Herskowitz was instructed to bring his own bed linen when he traveled from Philadelphia to Forest Hills for his training sessions, which by then cost fifty dollars, twice what Baker had paid, and he kept his sheet in the cubbyhole allotted to him outside Reich’s treatment room. He also bought an orgone box and used it at home. “Therapy was a unique and electrifying experience for me,” Herskowitz said of Reich’s hands-on technique. “I remember after each session I’d come out with a vigor like I’d never experienced. I knew something unique was happening.” He wrote in his memoir of his time with Reich: “I left the therapeutic session and was walking towards the subway. I felt like I had never remembered feeling. I was flying.”
29

What did Reich do to achieve these powerful effects? “He’d show me how to breathe at the start of every session,” Herskowitz said, “and he’d see if my chest was moving correctly and occasionally he’d give it a little push, that’s all. He’d just work on a particular segment of armoring. It wasn’t much but he’d always accomplish something. He’d do things—a poke or a look—and something would start to happen in my body; what we call ‘streamings,’ just an aliveness that I hadn’t felt before.”

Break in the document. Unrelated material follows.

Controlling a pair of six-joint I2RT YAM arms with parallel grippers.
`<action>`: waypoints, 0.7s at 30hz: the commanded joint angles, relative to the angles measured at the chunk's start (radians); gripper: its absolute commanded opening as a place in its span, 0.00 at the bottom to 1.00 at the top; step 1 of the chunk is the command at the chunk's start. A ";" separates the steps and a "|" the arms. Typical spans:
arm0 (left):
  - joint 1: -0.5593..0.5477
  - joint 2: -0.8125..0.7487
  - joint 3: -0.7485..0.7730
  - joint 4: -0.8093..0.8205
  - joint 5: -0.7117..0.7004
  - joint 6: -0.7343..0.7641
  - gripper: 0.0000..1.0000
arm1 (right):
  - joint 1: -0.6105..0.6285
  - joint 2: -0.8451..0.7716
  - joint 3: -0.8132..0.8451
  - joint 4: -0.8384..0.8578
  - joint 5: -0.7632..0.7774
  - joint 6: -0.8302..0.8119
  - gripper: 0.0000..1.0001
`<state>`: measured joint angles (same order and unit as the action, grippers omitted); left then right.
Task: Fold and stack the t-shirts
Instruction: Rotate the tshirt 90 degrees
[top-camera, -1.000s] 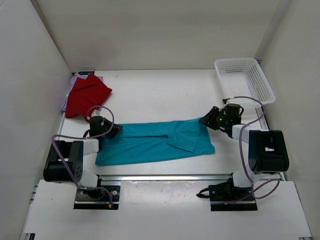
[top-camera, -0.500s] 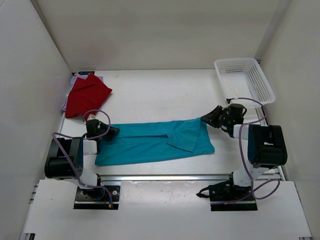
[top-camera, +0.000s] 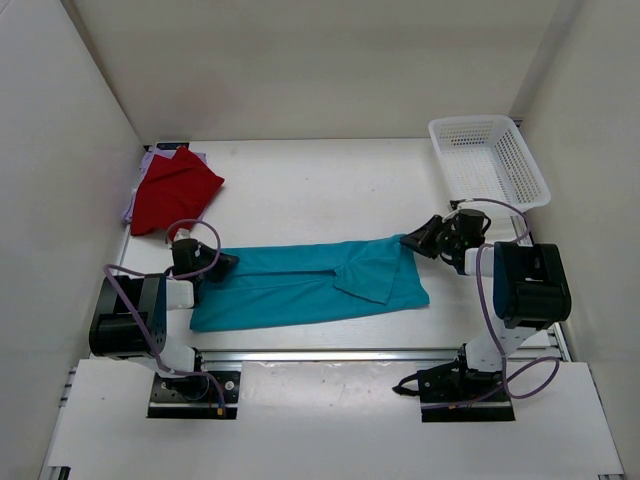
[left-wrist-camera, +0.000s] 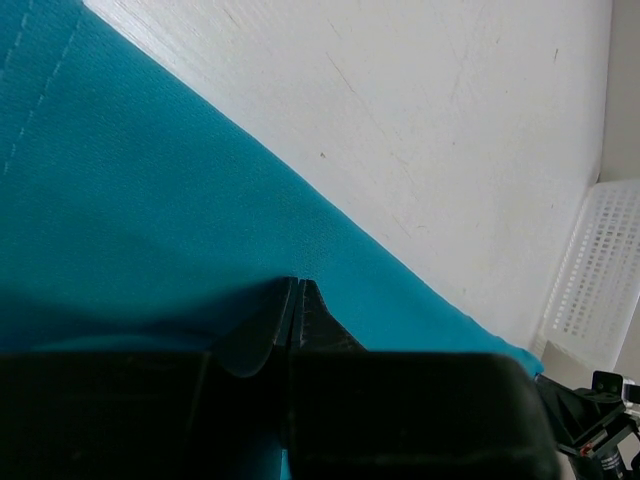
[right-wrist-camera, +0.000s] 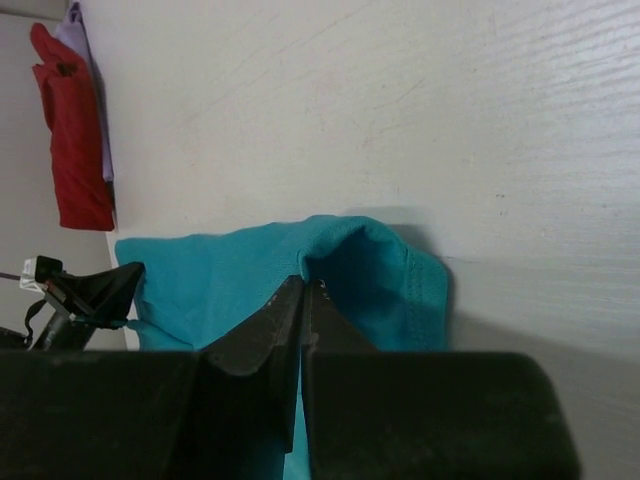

Reich divided the body into several rings of armoring, and the first that needed to be attacked was the ocular segment. “He’d flash a light right in front of my eyes and ask me to follow it, and he did a lot of eye contact. We’d just look at each other softly, and he had wonderful eyes. And he could be very tender and you just felt almost like you were in the presence of a deer…Another time he asked me to look paranoid at him, so I was looking suspicious, and all the time my breathing was getting bigger, and he looked paranoid back at me. It got to a point where I said, ‘Hey, I may really go crazy,’ and I stopped. And that was just as well enough for him, I’d shown that I could be THAT paranoid.” To dissolve the oral segment, the second barrier to orgastic potency, Reich would instruct Herskowitz to gag between visits and he showed him how to do this; he would also have him bite towels.